What lines below contain the string "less"? List them all.

== Materials provided ==

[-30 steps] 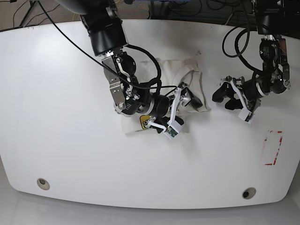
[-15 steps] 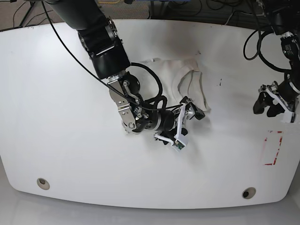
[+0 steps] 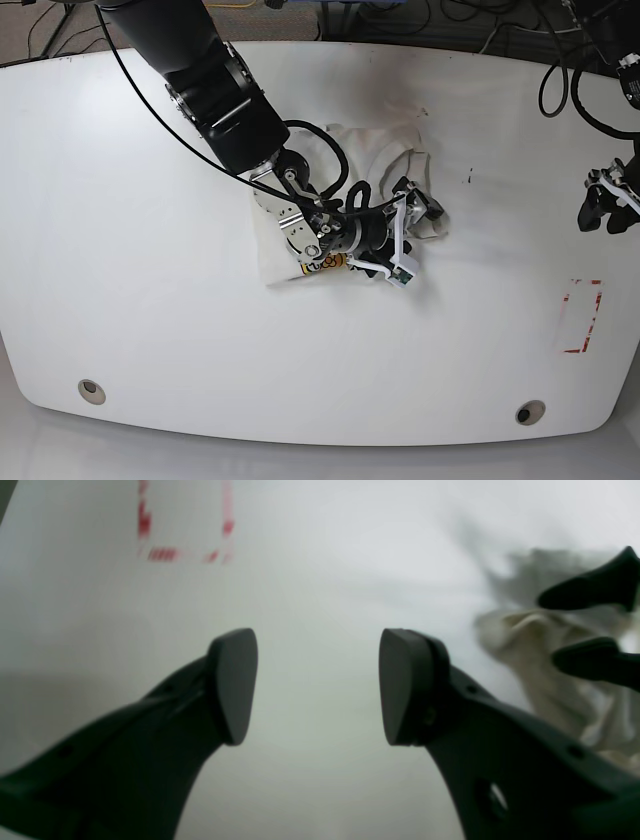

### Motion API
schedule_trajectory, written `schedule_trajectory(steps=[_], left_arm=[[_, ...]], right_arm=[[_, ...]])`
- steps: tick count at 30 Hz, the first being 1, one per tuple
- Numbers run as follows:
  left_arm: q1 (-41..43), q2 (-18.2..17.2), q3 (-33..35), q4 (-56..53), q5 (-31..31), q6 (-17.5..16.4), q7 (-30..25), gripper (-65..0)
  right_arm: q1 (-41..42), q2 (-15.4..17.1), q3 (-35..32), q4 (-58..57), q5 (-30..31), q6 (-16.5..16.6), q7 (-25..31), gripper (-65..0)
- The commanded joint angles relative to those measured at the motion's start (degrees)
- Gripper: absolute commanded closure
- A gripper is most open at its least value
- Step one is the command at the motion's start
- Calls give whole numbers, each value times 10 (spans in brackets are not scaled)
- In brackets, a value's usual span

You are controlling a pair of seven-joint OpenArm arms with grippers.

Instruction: Layout the t-shirt on the table in an organized manner, then fold the t-shirt properly

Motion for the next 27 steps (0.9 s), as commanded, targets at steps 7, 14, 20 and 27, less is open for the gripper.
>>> schedule_trajectory(steps=[7,14,20,27], left_arm=[[8,-14,-5,10,-17,-2,-17,-358],[11,-14,-6,10,-17,-2,-17,-358],[11,-14,-6,10,-17,-2,-17,-358],[9,-14,-5,10,-18,-2,-17,-358]], right_arm=[[17,-1,-26,7,9,1,35,-309],[17,6,-27,8,9,1,35,-35],[20,10,-25,15,9,0,35,0],[18,35,-2,97,11,-20,-3,0]])
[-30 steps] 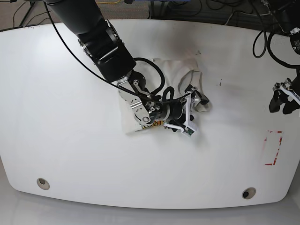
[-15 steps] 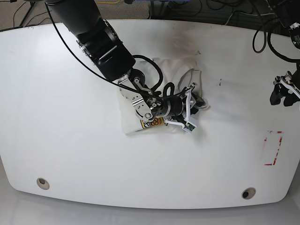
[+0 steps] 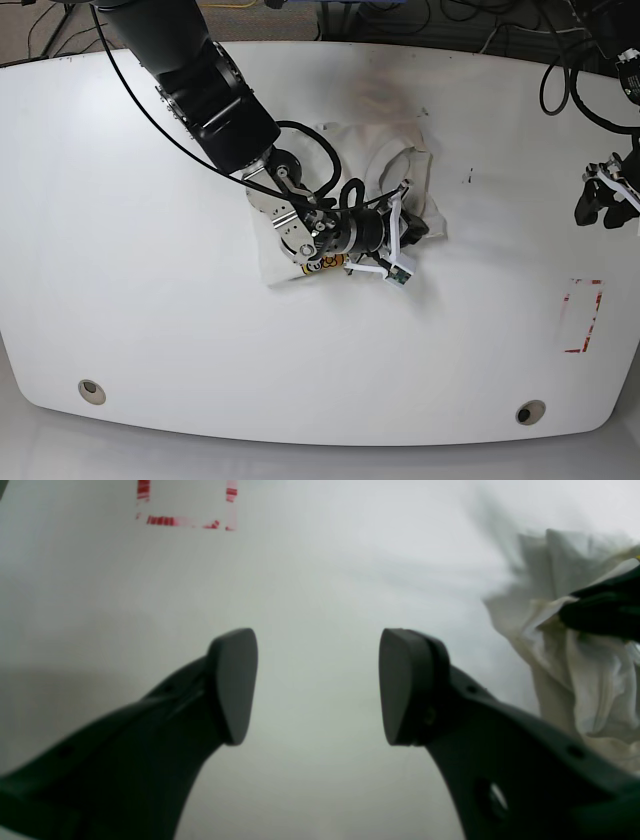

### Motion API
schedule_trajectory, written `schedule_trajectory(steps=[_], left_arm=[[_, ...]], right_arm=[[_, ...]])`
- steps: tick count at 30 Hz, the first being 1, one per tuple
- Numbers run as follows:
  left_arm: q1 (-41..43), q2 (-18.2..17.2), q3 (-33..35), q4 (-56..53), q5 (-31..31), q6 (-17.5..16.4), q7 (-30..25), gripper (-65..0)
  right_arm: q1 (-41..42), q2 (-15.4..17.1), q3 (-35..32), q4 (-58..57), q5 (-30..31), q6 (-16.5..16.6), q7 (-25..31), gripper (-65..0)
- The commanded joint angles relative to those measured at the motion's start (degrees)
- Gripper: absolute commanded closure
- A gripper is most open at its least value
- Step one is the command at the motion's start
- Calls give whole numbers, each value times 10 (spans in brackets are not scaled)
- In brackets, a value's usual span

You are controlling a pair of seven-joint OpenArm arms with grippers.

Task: Layout the t-shirt on the table in an organized manner, then fold the t-shirt properly
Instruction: 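Grasp the folded shirt bundle with both grippers at its sides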

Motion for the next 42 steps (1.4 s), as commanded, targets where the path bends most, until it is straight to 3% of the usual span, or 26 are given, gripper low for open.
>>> schedule_trajectory(steps=[1,9,16,21,30,32,38,42], left_arm=[[-5,-14,-4,10,-11,-1,-15,-358],[-5,-14,-1,10,-11,-1,-15,-358],[-5,-14,-1,10,-11,-1,-15,-358],[-5,-14,0,10,-10,-1,-15,-358],[-5,-14,26,10,-10,-1,-15,-358],[-5,-14,32,10,-10,-1,-15,-358],[-5,-12,51,10,-10,-1,-15,-358],[-5,-11,71,11,-11,-1,-15,-358]], right_arm=[[20,4,24,58,7,-18,-17,0],[22,13,83,141,6,-21,-80,-2],[43,13,99,121,5,-20,-81,-6],[58,13,99,89,5,-20,-76,-8],[84,16,97,15,5,-19,-3,-13],[82,24,88,14,5,-21,7,-51],[82,25,69,14,5,-26,16,-336],[78,29,69,34,6,-25,9,-434]])
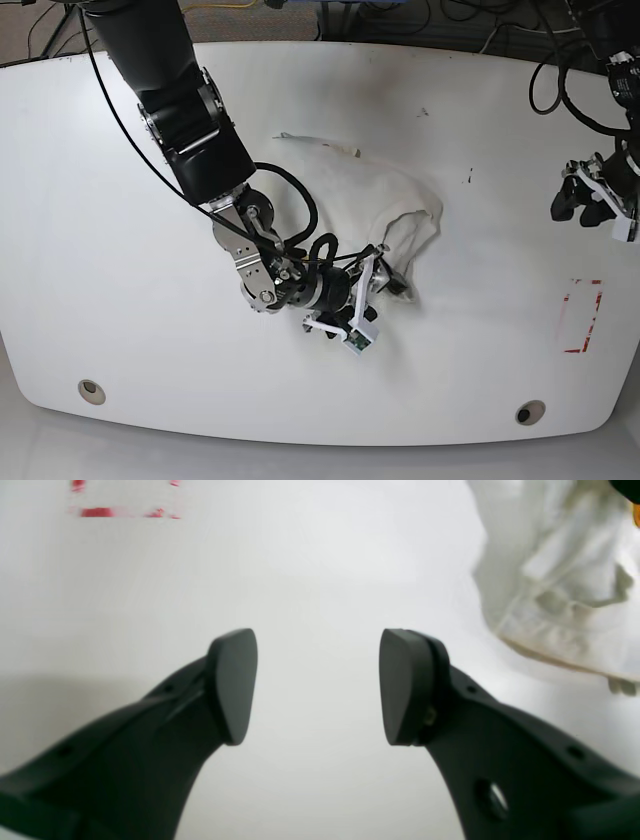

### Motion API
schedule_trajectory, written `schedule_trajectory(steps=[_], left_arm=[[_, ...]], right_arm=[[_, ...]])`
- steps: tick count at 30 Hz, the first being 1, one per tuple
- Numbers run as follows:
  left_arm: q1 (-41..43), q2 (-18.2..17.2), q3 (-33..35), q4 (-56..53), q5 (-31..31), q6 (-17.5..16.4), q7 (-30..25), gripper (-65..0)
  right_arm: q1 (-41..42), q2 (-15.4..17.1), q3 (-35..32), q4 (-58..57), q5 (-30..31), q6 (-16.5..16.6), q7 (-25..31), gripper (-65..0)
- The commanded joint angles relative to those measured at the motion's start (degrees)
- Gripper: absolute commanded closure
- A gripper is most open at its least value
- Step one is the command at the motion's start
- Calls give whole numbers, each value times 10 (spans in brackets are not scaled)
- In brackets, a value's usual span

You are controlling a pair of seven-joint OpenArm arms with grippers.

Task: Layout the t-shirt on the table in an organized manner, then fold the t-shirt properly
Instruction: 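Grasp the folded shirt bundle with both grippers at its sides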

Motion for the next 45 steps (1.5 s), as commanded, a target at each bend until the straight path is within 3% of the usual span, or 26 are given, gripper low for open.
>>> schedule_trajectory(steps=[1,10,20,23,25,31,36,40,45], left_arm=[[-7,-12,7,15,-12,-1,-15,-358],[-6,1,107,112,-8,-1,-15,-358],[-6,56,217,177,2,-1,-15,-358],[-9,83,247,178,24,-1,-15,-358],[-9,97,268,178,39,-1,-15,-358],[-18,157,347,177,117,7,-18,-353],[-31,215,370,167,200,8,-18,-239],[-36,266,374,148,270,8,-18,-119],[-38,296,375,114,347,8,-18,-99]], right_arm=[[14,11,3,45,10,3,1,-438],[-58,84,22,246,13,3,-68,-438],[-117,135,138,274,10,11,-94,-436],[-122,151,160,272,8,30,-94,-431],[-122,159,171,270,8,47,-94,-403],[-119,170,202,212,7,91,-92,-205],[-118,170,206,157,7,105,-54,-100],[-122,166,206,113,7,105,-22,-95],[-128,157,205,59,7,105,22,-90]])
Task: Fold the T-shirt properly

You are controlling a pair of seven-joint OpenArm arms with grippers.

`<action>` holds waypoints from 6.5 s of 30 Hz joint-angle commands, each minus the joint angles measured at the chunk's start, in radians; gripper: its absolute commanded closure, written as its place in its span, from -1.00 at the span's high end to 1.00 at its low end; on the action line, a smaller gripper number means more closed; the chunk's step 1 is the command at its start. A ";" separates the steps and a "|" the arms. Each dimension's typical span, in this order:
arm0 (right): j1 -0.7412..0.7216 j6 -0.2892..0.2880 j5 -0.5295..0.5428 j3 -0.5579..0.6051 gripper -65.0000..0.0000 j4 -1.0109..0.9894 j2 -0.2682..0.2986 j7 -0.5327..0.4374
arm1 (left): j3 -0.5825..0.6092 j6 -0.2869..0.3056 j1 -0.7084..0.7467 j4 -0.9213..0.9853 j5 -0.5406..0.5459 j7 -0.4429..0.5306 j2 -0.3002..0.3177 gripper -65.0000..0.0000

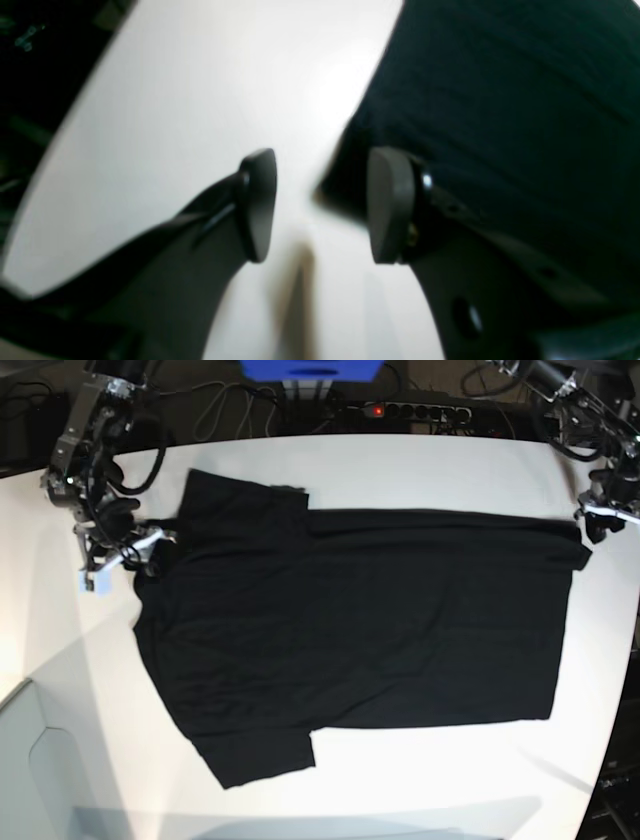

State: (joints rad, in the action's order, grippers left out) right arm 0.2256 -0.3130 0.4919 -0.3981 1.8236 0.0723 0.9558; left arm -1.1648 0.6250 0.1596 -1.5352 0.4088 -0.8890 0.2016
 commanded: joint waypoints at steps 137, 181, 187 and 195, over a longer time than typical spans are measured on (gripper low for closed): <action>-0.334 -0.303 0.020 0.106 -1.00 -0.175 -0.229 0.193 | 0.001 0.008 0.091 -0.034 0.009 0.018 -0.035 -0.12; -0.434 -0.302 0.018 0.155 -0.09 -0.321 -0.229 -0.008 | 0.001 0.009 0.103 -0.032 0.012 0.018 -0.037 -0.12; -0.424 -0.302 0.020 0.155 0.01 -0.313 -0.229 -0.005 | 0.001 0.012 0.103 -0.034 0.012 0.018 -0.052 -0.12; -0.288 -0.302 0.020 0.156 -0.03 -0.111 -0.229 -0.013 | 0.007 0.012 0.160 -0.232 0.094 0.020 -0.070 -0.13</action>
State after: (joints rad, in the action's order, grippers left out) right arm -0.0448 -0.6254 0.4900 -0.2455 1.6993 -0.1524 0.9642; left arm -1.1549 0.6304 0.3199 -1.7496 0.4805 -0.8913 0.1131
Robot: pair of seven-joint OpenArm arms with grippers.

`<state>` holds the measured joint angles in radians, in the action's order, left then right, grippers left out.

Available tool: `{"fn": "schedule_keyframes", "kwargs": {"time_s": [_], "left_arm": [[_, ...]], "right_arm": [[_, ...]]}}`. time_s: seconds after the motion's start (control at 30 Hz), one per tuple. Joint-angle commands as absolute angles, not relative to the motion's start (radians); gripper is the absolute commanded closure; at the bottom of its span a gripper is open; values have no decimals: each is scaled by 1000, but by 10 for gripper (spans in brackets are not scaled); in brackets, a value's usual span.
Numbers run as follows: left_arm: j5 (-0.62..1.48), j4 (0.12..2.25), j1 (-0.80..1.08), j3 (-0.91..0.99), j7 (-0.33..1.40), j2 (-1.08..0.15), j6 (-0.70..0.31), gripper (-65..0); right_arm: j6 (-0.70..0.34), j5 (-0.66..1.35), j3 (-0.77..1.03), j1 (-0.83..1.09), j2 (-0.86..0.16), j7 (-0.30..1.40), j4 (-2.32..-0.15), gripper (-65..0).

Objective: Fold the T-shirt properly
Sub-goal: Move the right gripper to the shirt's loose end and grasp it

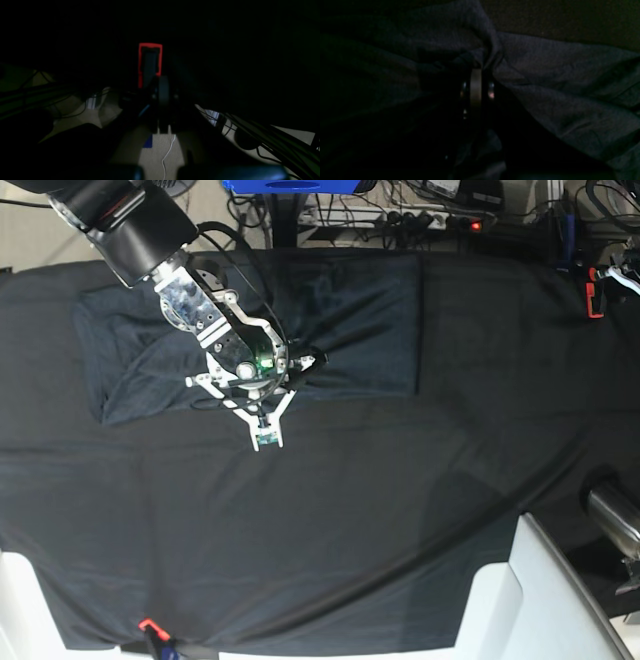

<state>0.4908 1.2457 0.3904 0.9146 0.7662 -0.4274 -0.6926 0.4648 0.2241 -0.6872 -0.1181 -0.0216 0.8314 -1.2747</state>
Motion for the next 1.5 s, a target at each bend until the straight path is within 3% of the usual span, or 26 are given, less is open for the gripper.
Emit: {"fn": "schedule_keyframes", "kwargs": {"time_s": [0.0,0.23,0.73,0.8,0.97,1.17,1.23,1.3,1.47], "left_arm": [[501,1257,392,921,746,-455,-698,0],[501,1257,392,921,746,-455,-698,0],[501,1257,392,921,745,-455,-698,0],[501,1257,392,921,745,-455,-698,0],[501,1257,392,921,745,-455,-698,0],[501,1257,392,921,745,-456,-698,0],[501,1257,392,923,745,-456,-698,0],[501,1265,392,923,745,-456,-698,0],[501,1267,394,923,745,-456,-698,0]], "right_arm": [[470,214,-688,-137,-1,829,-1296,-6],[470,213,-690,-156,41,878,-1316,-2],[472,211,-679,-171,31,883,-1307,-12],[473,211,-668,-171,31,894,-1307,-78],[473,211,-644,-171,30,920,-1336,-347],[469,214,-475,-101,-67,921,-1627,-440],[407,217,-354,-61,-85,923,-1727,-528],[274,255,-205,-15,-99,921,-1787,-620],[-214,479,246,68,-108,918,-1779,-638]]}}
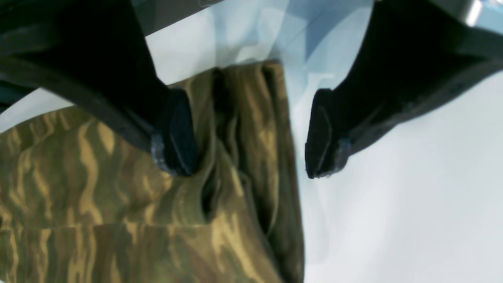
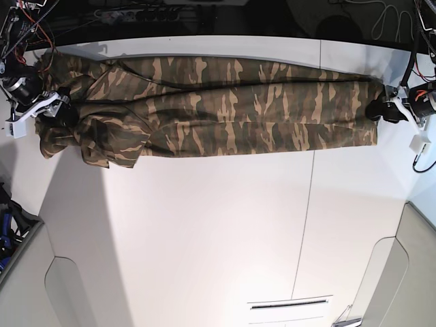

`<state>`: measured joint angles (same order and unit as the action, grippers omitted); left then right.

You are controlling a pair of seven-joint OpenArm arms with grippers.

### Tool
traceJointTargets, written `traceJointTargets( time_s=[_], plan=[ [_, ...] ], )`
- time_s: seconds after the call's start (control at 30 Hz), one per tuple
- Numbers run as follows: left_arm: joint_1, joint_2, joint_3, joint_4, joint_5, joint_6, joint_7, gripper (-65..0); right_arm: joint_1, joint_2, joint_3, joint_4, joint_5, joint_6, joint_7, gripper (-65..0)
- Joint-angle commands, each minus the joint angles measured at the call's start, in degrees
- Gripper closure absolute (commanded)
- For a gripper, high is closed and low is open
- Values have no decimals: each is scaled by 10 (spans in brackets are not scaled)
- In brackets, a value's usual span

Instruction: Fold the T-shirt properly

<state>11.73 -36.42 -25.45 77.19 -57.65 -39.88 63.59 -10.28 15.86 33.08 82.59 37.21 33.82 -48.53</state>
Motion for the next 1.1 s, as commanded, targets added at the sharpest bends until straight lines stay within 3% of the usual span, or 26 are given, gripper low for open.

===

• [Answer to the problem]
Motion for the next 27 steps (0.9 s), as commanded, targets at steps 7, 14, 20 and 27, less is open for the gripper.
Motion for the next 1.5 s, a target at each bend until the straight path is within 3% of the usual span, or 26 are given, less is open for the gripper.

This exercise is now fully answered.